In high-performing organizations, gratitude isn’t a “nice-to-have.” It’s a leadership lever that creates meaning, momentum, and visibility. People don’t just want praise — they want accuracy, purpose, and to know their work landed somewhere that matters.
1. Be Specific: Precision Is Power
Thank them for the exact action and the exact outcome. General praise feels good; precise praise builds confidence.
2. Public Praise, Private Depth
Celebrate them in the room — then give 20 seconds privately on why it mattered. People remember those conversations for decades.
3. Connect Their Work to the Mission
Show how their work shaped culture, customers, or results.
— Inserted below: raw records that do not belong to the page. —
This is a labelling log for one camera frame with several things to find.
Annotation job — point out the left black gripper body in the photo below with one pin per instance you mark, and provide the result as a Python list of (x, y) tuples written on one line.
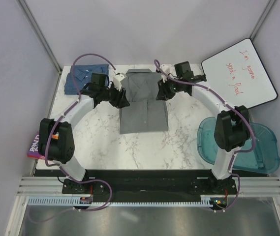
[(112, 96)]

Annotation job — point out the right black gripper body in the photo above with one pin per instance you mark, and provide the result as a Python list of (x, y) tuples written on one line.
[(169, 89)]

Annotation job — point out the grey long sleeve shirt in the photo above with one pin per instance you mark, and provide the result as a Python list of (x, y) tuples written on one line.
[(145, 113)]

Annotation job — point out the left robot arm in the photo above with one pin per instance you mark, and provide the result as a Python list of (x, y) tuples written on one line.
[(56, 141)]

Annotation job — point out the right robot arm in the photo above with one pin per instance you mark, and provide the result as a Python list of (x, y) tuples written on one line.
[(232, 128)]

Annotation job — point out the blue checked folded shirt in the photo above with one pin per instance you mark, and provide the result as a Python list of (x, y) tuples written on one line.
[(82, 76)]

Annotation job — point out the white whiteboard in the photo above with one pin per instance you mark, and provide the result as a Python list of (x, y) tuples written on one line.
[(238, 75)]

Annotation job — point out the Roald Dahl book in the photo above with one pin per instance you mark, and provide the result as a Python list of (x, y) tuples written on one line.
[(33, 150)]

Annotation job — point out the teal plastic bin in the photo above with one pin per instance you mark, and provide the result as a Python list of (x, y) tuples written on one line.
[(264, 159)]

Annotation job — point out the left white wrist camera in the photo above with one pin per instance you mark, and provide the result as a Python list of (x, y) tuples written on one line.
[(117, 80)]

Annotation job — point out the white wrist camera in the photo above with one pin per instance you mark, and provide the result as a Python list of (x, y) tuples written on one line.
[(117, 80), (165, 71)]

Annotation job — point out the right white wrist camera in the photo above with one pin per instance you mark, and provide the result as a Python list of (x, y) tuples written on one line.
[(165, 71)]

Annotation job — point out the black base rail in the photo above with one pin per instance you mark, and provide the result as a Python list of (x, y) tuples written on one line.
[(153, 185)]

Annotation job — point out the right aluminium frame post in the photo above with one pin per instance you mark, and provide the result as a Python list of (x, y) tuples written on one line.
[(263, 16)]

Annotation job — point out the aluminium frame post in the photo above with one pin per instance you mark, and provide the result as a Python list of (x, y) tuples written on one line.
[(39, 34), (263, 16)]

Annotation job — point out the white slotted cable duct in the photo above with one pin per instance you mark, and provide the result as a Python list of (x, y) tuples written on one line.
[(76, 201)]

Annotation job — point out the left aluminium frame post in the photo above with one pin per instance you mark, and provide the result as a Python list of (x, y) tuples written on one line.
[(39, 34)]

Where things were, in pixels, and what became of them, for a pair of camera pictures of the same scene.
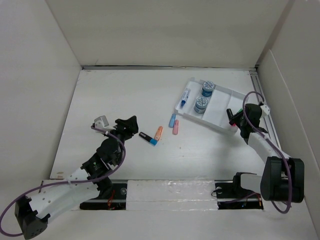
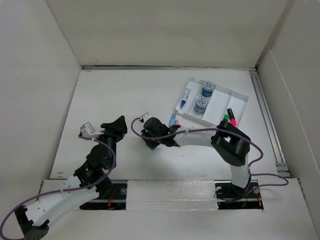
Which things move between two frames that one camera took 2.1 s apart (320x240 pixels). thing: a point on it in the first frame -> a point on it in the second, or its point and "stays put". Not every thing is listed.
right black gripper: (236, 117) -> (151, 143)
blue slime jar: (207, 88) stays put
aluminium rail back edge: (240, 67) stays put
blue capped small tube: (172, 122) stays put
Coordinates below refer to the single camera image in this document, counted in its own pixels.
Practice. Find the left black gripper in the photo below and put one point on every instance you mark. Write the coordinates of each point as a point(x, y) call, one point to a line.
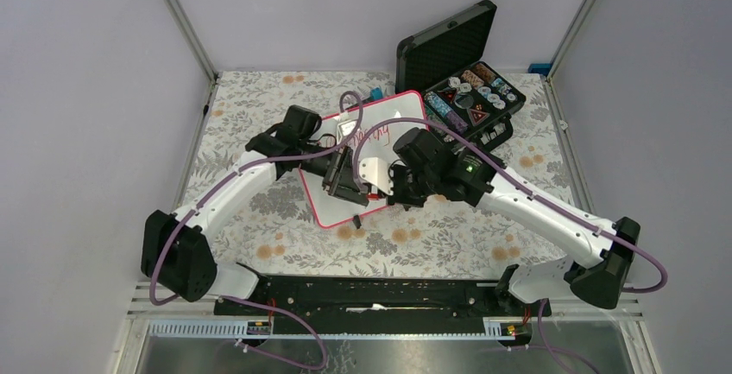
point(339, 176)

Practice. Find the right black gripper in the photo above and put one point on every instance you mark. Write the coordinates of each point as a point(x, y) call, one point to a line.
point(395, 170)

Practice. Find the pink framed whiteboard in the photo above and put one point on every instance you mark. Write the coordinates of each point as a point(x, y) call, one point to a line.
point(330, 211)

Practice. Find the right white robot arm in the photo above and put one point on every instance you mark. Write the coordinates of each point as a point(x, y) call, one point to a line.
point(597, 252)

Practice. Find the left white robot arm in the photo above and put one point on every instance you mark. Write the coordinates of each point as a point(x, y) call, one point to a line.
point(176, 252)

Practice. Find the blue building brick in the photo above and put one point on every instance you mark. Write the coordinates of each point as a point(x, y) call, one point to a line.
point(376, 94)

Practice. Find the open black chip case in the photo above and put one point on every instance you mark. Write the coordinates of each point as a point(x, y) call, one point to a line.
point(444, 65)

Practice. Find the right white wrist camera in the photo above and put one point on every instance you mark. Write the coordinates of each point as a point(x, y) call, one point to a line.
point(375, 172)

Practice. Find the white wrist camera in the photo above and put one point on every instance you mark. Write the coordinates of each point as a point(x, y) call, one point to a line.
point(375, 172)
point(346, 128)

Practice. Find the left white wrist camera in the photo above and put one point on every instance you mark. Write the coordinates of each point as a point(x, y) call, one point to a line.
point(346, 128)

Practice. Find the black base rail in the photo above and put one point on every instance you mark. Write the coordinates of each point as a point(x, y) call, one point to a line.
point(350, 305)

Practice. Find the blue object behind frame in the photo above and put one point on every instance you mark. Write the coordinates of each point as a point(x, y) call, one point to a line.
point(542, 69)

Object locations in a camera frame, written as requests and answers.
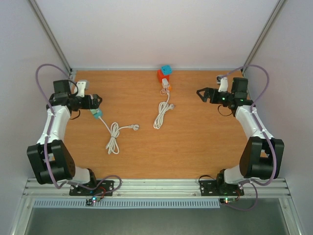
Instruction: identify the right aluminium corner post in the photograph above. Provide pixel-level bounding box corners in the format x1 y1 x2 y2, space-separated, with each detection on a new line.
244 0 288 66

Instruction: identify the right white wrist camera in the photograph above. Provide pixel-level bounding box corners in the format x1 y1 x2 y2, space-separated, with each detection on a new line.
216 75 228 93

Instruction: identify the grey slotted cable duct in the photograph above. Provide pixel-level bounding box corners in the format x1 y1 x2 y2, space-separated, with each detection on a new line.
33 198 220 209

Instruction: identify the orange strip white cord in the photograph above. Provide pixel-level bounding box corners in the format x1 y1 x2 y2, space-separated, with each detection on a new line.
153 91 177 130

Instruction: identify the left small circuit board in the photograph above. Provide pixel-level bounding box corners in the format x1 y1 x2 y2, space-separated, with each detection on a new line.
85 197 102 207

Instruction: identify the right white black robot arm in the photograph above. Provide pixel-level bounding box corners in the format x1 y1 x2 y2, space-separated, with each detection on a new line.
196 77 285 195

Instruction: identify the red cube plug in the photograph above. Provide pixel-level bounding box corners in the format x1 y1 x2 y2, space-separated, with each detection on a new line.
157 69 170 83

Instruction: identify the front aluminium rail frame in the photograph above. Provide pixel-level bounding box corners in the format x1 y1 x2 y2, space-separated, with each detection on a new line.
22 179 291 199

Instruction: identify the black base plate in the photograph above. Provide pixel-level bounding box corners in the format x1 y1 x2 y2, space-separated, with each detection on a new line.
69 180 114 196
199 180 245 196

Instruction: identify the right small circuit board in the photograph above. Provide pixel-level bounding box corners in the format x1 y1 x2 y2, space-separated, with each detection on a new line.
220 197 237 204

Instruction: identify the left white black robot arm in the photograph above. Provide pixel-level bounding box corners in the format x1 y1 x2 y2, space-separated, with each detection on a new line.
27 80 102 195

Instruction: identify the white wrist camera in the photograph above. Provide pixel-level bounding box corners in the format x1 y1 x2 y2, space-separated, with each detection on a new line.
216 75 228 93
74 80 89 97

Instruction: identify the aluminium corner post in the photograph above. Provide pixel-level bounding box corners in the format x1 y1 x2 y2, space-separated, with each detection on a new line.
27 0 72 73
244 0 288 66

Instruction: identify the white usb charger plug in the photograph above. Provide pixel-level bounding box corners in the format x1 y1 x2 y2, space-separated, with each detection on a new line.
161 78 170 89

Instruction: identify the blue cube plug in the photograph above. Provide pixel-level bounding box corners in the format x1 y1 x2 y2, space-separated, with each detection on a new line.
160 65 172 75

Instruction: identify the left aluminium corner post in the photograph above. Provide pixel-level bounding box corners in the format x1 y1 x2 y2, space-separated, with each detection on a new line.
27 0 72 73

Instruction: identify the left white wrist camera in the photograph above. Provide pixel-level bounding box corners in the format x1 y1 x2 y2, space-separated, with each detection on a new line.
74 80 89 97

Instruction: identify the teal power strip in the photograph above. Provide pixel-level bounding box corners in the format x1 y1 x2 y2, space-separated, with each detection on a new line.
90 108 103 119

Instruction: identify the small circuit board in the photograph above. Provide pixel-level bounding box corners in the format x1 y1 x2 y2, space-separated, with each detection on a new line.
85 197 102 207
220 197 237 204

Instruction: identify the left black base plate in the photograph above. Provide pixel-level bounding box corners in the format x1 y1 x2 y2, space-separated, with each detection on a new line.
69 180 114 196

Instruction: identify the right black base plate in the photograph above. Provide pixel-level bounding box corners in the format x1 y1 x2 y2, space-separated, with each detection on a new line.
199 180 245 196

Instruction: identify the teal strip white cord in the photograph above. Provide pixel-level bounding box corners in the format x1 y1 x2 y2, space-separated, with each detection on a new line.
98 117 140 155

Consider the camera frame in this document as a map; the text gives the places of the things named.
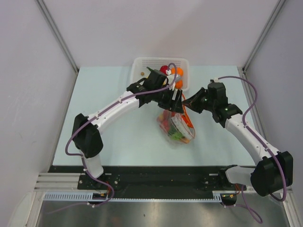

People stay when they see impact.
4. Give the Gift of Time
Cancel a meeting. Take them to lunch. Time is the rarest reward in high-pressure environments.
5. Show the Path Forward
Tell them what’s next, and why. Gratitude matters more when it points toward a future.
6. Spotlight Quiet High Performers
Celebrate the consistent ones. The calm ones. The ones who keep the business running.
7. Reward Behaviors, Not Just Results
Ownership. Listening. Empathy. Discipline. These stabilize companies. Call them out.
8. Express Trust Explicitly
Say the words most leaders avoid:
“Next year, I want you closer to the center of the business.”
Sentences like this change careers.
9. Share the Wins They Created
Tell other leaders exactly what they did. Copy them on the email. Advocacy is appreciation.
10. Give Them a Seat at the Table
Not a note. Not a shoutout. A seat. A voice. A view into decisions.
Inclusion is the highest form of thanks.